> **Task requirements**: The pictures stay out. Please retype every line below exactly.

> **Data excerpt**:
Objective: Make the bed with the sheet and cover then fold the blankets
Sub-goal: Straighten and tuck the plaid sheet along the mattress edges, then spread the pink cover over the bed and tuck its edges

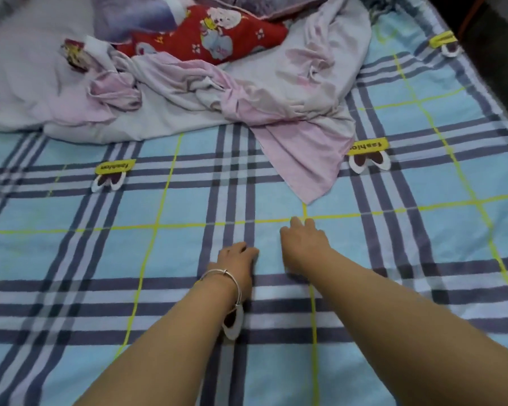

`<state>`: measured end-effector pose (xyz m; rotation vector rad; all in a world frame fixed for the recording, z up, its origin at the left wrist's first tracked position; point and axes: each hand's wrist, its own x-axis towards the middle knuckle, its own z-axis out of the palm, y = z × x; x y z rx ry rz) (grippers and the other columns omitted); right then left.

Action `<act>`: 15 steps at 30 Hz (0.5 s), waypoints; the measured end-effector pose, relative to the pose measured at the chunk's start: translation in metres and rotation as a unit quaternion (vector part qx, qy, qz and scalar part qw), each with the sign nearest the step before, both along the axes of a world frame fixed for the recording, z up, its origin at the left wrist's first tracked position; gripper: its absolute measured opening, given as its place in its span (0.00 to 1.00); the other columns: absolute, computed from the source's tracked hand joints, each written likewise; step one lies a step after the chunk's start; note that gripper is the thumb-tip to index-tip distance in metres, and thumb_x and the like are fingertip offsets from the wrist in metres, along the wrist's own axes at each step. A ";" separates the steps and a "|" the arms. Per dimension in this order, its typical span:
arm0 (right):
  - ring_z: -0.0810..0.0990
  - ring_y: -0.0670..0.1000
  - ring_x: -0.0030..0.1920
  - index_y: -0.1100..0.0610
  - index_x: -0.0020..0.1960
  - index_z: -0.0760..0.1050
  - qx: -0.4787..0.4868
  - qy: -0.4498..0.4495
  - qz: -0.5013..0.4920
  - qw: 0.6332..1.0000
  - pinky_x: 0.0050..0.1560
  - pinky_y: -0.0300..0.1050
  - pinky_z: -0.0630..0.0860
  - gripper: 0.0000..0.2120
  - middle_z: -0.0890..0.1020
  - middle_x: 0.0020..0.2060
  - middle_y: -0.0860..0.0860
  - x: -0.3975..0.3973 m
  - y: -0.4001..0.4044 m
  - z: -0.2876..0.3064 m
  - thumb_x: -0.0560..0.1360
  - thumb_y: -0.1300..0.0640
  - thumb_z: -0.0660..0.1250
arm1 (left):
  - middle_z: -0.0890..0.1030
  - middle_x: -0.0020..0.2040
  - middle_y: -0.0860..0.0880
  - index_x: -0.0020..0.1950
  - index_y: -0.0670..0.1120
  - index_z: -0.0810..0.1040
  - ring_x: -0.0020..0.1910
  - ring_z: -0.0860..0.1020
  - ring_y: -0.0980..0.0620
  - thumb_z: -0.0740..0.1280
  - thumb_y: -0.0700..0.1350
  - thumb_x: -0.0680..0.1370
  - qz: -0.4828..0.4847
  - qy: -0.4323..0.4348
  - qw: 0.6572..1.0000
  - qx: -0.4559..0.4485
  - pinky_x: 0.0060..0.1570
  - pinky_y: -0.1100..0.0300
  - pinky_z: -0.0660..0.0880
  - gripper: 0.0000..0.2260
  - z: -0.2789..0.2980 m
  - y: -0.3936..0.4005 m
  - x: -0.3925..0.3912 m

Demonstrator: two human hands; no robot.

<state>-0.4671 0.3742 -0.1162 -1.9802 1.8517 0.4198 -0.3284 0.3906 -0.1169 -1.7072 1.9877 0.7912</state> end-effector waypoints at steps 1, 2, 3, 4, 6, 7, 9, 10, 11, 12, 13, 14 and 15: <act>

> **Output of the exercise**:
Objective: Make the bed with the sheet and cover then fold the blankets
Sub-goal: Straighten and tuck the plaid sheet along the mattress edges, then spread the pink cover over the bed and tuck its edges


`<state>`: measured end-effector pose (xyz m; rotation vector rad; all in a world frame fixed for the recording, z up, its origin at the left wrist's first tracked position; point and axes: each hand's wrist, its own x-axis towards the middle knuckle, its own z-axis out of the palm, y = z × x; x y z rx ry rz) (grippers and the other columns omitted); right then left.

Action `<act>`: 15 steps at 30 Hz (0.5 s), waypoints; the measured end-effector pose, relative to the pose measured at the chunk's start: translation in metres and rotation as a unit quaternion (vector part qx, qy, qz and scalar part qw), each with the sign nearest the step before, both along the axes of a world frame fixed for the recording, z up, its origin at the left wrist's first tracked position; gripper: its absolute measured opening, given as its place in its span (0.00 to 1.00); the other columns: absolute, computed from the source's tracked hand joints, each written likewise; step one lies a step after the chunk's start; note that gripper is the thumb-tip to index-tip distance in metres, and thumb_x and the like are fingertip offsets from the wrist in metres, along the wrist's own axes at each step. A ";" separates the steps and a "|" the arms. Per dimension in this order, its typical span:
arm0 (right):
  - ring_z: -0.0810..0.0990
  - ring_y: -0.0670..0.1000
  - ring_x: -0.0030..0.1920
  - index_y: -0.1100..0.0610
  - index_x: -0.0020..0.1960
  - index_z: -0.0760..0.1050
  - qx: -0.4787..0.4868
  - qy: -0.4498..0.4495
  - qz: -0.5013..0.4920
  - qw: 0.6332..1.0000
  - pinky_x: 0.0050..0.1560
  - pinky_y: -0.0300..0.1050
  - pinky_z: -0.0630..0.0860
  - gripper: 0.0000..0.2120
  - middle_z: -0.0890..0.1020
  - middle_x: 0.0020..0.2060
  - middle_y: -0.0860..0.0860
  - x: -0.3975..0.3973 m
  - y: -0.4001..0.4044 m
  - z: -0.2876..0.3064 m
  - thumb_x: -0.0560..0.1360
  - thumb_y: -0.1300..0.0640
  - thumb_z: -0.0660..0.1250
arm1 (left):
  - middle_z: -0.0890..0.1030
  - middle_x: -0.0020..0.2040
  - middle_y: -0.0860..0.0880
  - index_x: -0.0020..0.1950
  - index_y: -0.0670..0.1120
  - index_z: -0.0810..0.1040
  - ring_x: -0.0020..0.1910
  - ring_z: -0.0860..0.1020
  - ring_y: -0.0980..0.0620
  - thumb_z: -0.0740..0.1280
  - thumb_y: -0.0700..0.1350
  - thumb_x: -0.0680..0.1370
  - qz: -0.4828..0.4847
  - qy: -0.4323..0.4348
  - qw: 0.6572..1.0000
  - qx: -0.4559..0.4485
  - pinky_x: 0.0060..0.1570
  - pinky_y: -0.1100..0.0300
  - pinky_z: -0.0660..0.0880
  - gripper: 0.0000..0.2260
  - z: -0.2789..0.2980 m
  - y: -0.3936..0.4005 m
  - x: -0.3925..0.3912 m

Demonstrator: two human hands; no robot.

<state>-0.4671 0.3742 -0.1162 -1.9802 1.8517 0.4198 -0.3284 0.3906 -0.1169 -1.7072 1.9877 0.7912</state> end-effector waypoints at steps 1, 2, 3, 4, 6, 7, 9, 10, 11, 12, 13, 14 and 15: <act>

With that, the output is complete.